Nurturing myself. My, oh my. Maybe it is not selfish to prioritize what I need and want, perhaps it is even the best choice I can make. Yes, there are endless needs of millions of people in the world as well as there are starving children in China (which is what I was told as a child every time I did not eat every single morsel on my dinner plate. Both my parents having been raised in the Great Depression, I get where their reasoning was coming from; I am also pretty sure that statement has unintentionally caused many an eating disorder by overriding kids’ natural self-regulation and limits.) However, my job at this time is to take care of me. I donate each month to multiple causes, as well as volunteer. Laugh-out-loud! I am still justifying nurturing myself and not being selfish!

Four years ago on a landmark birthday of mine, my drunkard’s bottle cactus (hatiora) exploded in small yellow blossoms; the plant looked like it was covered in a beaded hairnet.
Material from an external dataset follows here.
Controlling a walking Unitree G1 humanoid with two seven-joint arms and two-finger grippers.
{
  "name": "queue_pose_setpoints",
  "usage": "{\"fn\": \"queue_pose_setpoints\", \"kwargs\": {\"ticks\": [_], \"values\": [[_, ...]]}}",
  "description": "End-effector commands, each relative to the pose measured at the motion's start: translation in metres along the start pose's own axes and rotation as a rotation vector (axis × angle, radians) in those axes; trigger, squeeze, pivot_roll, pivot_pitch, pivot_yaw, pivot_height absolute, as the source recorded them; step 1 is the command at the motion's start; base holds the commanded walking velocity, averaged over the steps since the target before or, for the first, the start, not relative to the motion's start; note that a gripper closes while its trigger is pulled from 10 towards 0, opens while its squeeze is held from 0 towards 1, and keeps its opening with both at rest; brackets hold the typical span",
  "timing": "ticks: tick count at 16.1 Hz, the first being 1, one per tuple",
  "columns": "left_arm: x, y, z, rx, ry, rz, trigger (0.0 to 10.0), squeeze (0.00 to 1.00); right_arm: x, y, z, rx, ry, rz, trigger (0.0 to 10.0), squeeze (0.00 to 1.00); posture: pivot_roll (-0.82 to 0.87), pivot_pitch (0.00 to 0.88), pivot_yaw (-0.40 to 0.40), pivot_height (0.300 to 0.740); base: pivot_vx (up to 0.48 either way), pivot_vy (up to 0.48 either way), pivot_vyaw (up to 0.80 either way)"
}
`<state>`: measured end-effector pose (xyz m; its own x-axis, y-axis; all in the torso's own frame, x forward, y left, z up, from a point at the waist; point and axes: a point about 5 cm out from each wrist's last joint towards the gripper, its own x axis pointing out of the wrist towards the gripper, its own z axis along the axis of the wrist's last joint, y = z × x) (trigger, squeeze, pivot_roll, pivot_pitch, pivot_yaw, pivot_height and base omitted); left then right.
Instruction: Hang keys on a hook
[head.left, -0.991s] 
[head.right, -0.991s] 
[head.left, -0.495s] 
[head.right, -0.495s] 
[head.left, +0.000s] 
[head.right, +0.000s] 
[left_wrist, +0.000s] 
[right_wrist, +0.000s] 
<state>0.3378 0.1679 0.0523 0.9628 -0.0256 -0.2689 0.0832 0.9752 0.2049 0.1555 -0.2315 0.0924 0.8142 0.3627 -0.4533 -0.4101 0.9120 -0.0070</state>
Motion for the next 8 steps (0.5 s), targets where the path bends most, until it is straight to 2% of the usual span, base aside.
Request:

It had not bloomed in the previous twenty-plus years since my sister gave me a tiny fingerling of a start off her plant. It is now a thousand times larger. And in a pot it is nearly growing up and out of, the pot is about a quarter the size of the cactus. Its hundreds of tiny branches hang elegantly several inches. Nowadays, my drunkard’s bottle cactus blooms each year around my birthday.

There is a lot to be said for being root bound.